**Exercise description:** Where the line with "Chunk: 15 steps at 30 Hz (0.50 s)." appears below, start writing out lines exactly, and finish with the line with "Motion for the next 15", which is included; write out nothing else.

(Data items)
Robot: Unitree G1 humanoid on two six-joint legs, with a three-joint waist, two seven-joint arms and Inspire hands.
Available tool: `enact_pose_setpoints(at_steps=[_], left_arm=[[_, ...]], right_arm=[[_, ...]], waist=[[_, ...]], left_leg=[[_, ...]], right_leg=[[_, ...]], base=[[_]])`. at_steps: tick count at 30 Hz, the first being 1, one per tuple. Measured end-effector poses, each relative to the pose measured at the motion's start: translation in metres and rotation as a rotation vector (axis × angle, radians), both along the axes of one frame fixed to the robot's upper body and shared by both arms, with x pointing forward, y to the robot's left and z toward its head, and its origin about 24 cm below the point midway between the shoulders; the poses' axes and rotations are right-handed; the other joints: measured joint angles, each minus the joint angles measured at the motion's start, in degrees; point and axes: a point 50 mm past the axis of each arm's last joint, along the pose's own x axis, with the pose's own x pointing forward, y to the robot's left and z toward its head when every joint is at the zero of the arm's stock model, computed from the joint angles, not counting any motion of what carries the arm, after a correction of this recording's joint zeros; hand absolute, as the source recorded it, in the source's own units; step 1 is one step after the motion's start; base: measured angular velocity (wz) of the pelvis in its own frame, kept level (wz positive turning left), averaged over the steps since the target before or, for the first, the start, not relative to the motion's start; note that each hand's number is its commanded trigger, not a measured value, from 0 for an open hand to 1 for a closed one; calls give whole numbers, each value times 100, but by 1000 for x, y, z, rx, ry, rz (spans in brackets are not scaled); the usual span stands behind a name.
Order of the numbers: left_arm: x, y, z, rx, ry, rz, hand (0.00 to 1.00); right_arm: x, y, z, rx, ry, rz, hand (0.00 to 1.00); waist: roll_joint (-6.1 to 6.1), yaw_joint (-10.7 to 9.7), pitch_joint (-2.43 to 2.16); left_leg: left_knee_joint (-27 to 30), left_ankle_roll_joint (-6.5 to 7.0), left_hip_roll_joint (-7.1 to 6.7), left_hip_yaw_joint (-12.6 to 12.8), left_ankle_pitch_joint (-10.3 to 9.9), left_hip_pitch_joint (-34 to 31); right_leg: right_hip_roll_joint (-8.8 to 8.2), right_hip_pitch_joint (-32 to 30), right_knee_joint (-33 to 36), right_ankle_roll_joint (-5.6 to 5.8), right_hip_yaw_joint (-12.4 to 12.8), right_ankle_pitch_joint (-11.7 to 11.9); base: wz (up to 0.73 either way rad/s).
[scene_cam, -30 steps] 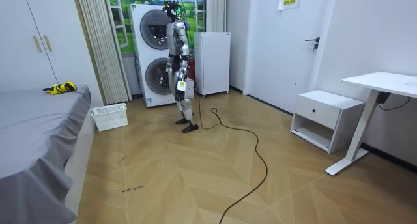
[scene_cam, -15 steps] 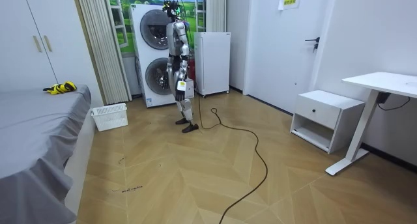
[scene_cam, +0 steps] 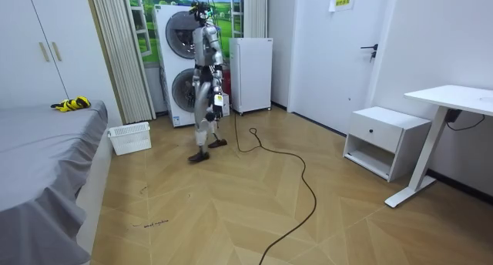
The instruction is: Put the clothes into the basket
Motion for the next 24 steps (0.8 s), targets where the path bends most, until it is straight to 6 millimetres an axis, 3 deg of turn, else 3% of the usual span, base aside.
enact_pose_setpoints(at_steps=[1,2,3,4,5,6,7,8,9,10,11,12,13,14,15,16,17,18,19,20,21,22,23,24], left_arm=[[-10,0,0,5,23,19,0],[-19,-1,-1,7,47,28,0],[-22,-2,-1,4,58,31,0],[-23,-5,-2,-6,67,33,0],[-22,-7,-3,-14,62,30,0],[-19,-7,-3,-16,54,27,0],[-10,-8,-3,-27,29,19,0],[-4,-8,-3,-33,5,35,0],[-1,-7,-2,-34,-4,43,0],[3,-5,-2,-33,-20,58,0],[8,-3,-1,-27,-33,62,0],[11,-3,-1,-23,-39,60,0],[17,-3,0,-20,-56,47,0],[24,-2,1,-12,-81,31,0],[27,-2,1,-9,-92,25,0],[32,-2,2,-6,-102,14,0],[36,-4,2,-8,-108,-10,0],[38,-5,2,-9,-113,-23,0],[43,-6,4,-9,-130,-47,0],[45,-6,4,-10,-133,-56,0],[44,-9,3,-16,-125,-71,0],[43,-13,3,-25,-121,-88,0],[41,-16,2,-34,-115,-106,0],[37,-17,1,-36,-106,-110,0]], right_arm=[[-3,1,-1,5,15,0,0],[-5,1,-1,4,24,-3,0],[-6,1,-1,1,28,-8,0],[-8,0,-1,-2,31,-13,0],[-9,-1,-1,-6,33,-19,0],[-12,0,-1,-6,39,-21,0],[-13,-1,-1,-12,41,-18,0],[-10,-1,0,-17,31,-18,0],[-9,-1,0,-18,24,-19,0],[-8,-1,0,-21,19,-24,0],[-6,-1,0,-28,11,-27,0],[-6,-2,1,-37,8,-31,0],[-5,-4,1,-53,1,-49,0],[-2,-4,2,-62,-16,-56,0],[1,-4,3,-62,-28,-56,0],[5,-4,4,-56,-50,-69,0],[14,-4,6,-58,-89,-70,0],[18,-3,7,-61,-105,-70,0],[26,-2,9,-66,-138,-70,0],[29,-1,10,-70,-150,-68,0],[33,-1,11,-82,-163,-69,0],[34,-1,12,-102,-170,-86,0],[34,-3,12,-124,-172,-102,0],[35,-4,13,-136,-174,-110,0]], waist=[[11,56,1],[43,54,17],[22,54,5],[-30,34,-7],[-73,13,-51],[-169,6,-50],[-222,12,-23],[-215,43,-29],[-212,41,-31],[-204,24,-29],[-205,19,-29],[-223,-3,-14],[-142,-10,-44],[-19,4,-88],[10,26,-80],[97,0,-25],[226,-13,-7],[257,-14,-8],[299,-29,-8],[303,-56,8],[294,-130,14],[304,-154,9],[341,-181,6],[357,-170,-30]], left_leg=[[-495,-6,65,-6,308,-81],[-580,30,108,-4,681,-121],[-511,82,92,10,902,-131],[-290,233,-10,43,1215,-194],[113,457,-109,145,1225,-291],[366,490,-159,227,1014,-348],[827,535,-201,353,660,-434],[1197,564,-190,438,306,-453],[1328,575,-187,480,139,-419],[1404,615,-210,574,-125,-252],[1350,643,-289,651,-315,38],[1315,671,-318,678,-404,181],[1180,707,-362,630,-542,485],[927,745,-416,515,-635,826],[804,741,-419,468,-651,989],[553,731,-375,350,-661,1323],[371,712,-304,133,-693,1572],[285,700,-290,25,-714,1690],[98,687,-280,-129,-747,1942],[5,677,-280,-186,-777,2076],[-159,642,-261,-358,-843,2345],[-315,573,-193,-435,-948,2620],[-391,465,-64,-487,-1056,2911],[-438,419,-6,-519,-1111,3011]], right_leg=[[-10,109,3,20,123,-113],[-65,239,-5,64,224,-244],[-129,296,-17,96,228,-314],[-264,379,-29,234,292,-426],[-411,451,-59,348,346,-534],[-488,475,-59,413,350,-571],[-635,545,-26,469,343,-568],[-742,575,185,574,323,-505],[-789,551,388,617,323,-482],[-895,388,1050,761,304,-383],[-1047,153,1882,853,235,-79],[-1087,57,2255,854,188,189],[-1118,-161,2920,767,167,918],[-1117,-443,3502,614,114,1376],[-1074,-614,3727,567,41,1195],[-878,-997,3966,399,-151,710],[-591,-1418,3876,307,-360,357],[-464,-1639,3725,286,-454,246],[-272,-2039,3224,251,-555,161],[-205,-2212,2832,249,-582,163],[-97,-2419,1947,219,-579,269],[-74,-2506,1060,185,-616,755],[-39,-2535,533,190,-659,1422],[-13,-2533,364,142,-664,1682]], base=[[-64],[-58],[-50],[-34],[-28],[-27],[-34],[-37],[-31],[-26],[-17],[0],[13],[11],[8],[19],[27],[37],[32],[54],[71],[91],[73],[53]])
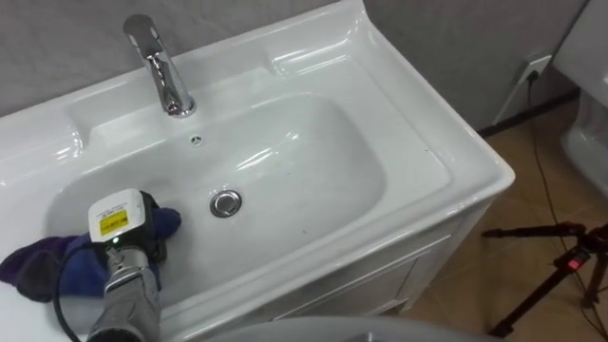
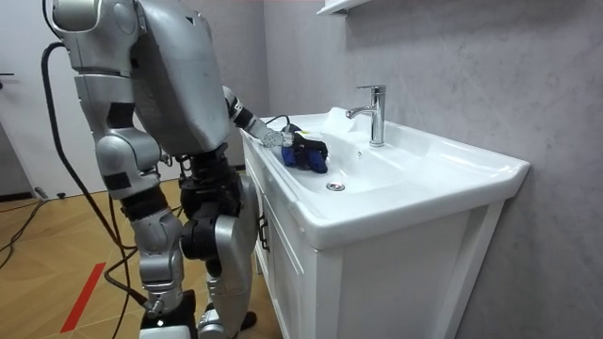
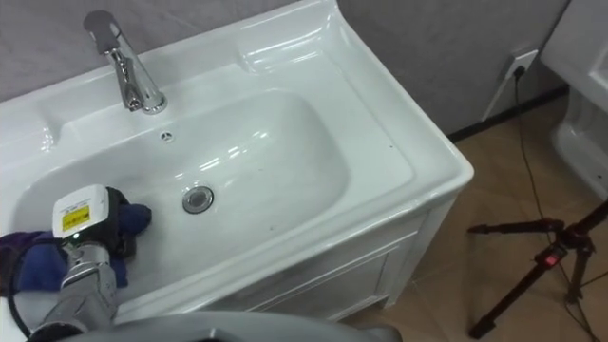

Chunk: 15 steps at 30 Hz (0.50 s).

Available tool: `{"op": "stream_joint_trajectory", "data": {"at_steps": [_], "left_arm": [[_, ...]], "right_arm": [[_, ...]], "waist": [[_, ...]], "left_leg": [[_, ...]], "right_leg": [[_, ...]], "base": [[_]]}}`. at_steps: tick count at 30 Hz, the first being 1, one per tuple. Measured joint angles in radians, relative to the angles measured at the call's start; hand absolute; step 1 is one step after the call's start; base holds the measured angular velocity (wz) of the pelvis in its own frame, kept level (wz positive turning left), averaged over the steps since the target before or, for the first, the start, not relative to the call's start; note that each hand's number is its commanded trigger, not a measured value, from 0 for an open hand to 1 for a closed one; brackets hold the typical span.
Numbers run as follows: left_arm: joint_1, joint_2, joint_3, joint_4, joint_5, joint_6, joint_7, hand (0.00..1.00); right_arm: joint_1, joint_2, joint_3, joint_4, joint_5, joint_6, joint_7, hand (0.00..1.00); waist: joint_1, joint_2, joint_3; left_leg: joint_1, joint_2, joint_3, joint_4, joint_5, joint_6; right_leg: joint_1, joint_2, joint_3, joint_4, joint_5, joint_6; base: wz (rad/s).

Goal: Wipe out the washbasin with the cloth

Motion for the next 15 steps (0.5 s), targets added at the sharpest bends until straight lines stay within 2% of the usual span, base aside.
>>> {"op": "stream_joint_trajectory", "data": {"at_steps": [8,15], "left_arm": [[0.001,-0.003,0.000,-0.003,0.000,0.000,0.005,1.00],[-0.013,-0.022,0.016,-0.015,-0.029,0.000,0.011,1.00]], "right_arm": [[-0.005,-0.001,0.002,0.004,0.021,-0.018,-0.012,0.00],[-0.017,-0.001,0.002,-0.002,0.055,-0.053,-0.035,0.00]], "waist": [[-0.001,0.006,0.0012],[-0.004,0.006,0.0021]], "left_leg": [[-0.008,-0.001,-0.019,0.000,0.000,0.000],[-0.023,-0.008,-0.038,0.002,0.000,0.000]], "right_leg": [[-0.001,-0.002,-0.016,-0.002,0.000,0.000],[-0.008,-0.011,-0.040,-0.002,-0.005,0.003]], "base": [[0.06],[0.11]]}}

**Expected answer:**
Chunk: 15 steps at 30 Hz (0.50 s).

Available tool: `{"op": "stream_joint_trajectory", "data": {"at_steps": [_], "left_arm": [[_, ...]], "right_arm": [[_, ...]], "waist": [[_, ...]], "left_leg": [[_, ...]], "right_leg": [[_, ...]], "base": [[_]]}}`. at_steps: tick count at 30 Hz, the first being 1, one per tuple. Measured joint angles in radians, relative to the angles measured at the call's start; hand absolute; step 1 is one step after the call's start; base holds the measured angular velocity (wz) of the pelvis in its own frame, kept level (wz positive turning left), averaged over the steps since the target before or, for the first, the start, not relative to the call's start; note that each hand's number is its commanded trigger, not a measured value, from 0 for an open hand to 1 for a closed one; brackets hold the typical span.
Numbers run as follows: left_arm: joint_1, joint_2, joint_3, joint_4, joint_5, joint_6, joint_7, hand (0.00..1.00); right_arm: joint_1, joint_2, joint_3, joint_4, joint_5, joint_6, joint_7, hand (0.00..1.00); waist: joint_1, joint_2, joint_3; left_leg: joint_1, joint_2, joint_3, joint_4, joint_5, joint_6; right_leg: joint_1, joint_2, joint_3, joint_4, joint_5, joint_6; base: wz (rad/s).

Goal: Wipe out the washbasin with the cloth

Motion for the next 15 steps (0.5 s), targets added at the sharpest bends until straight lines stay within 2% of the usual span, base aside.

No further output is required for this exercise.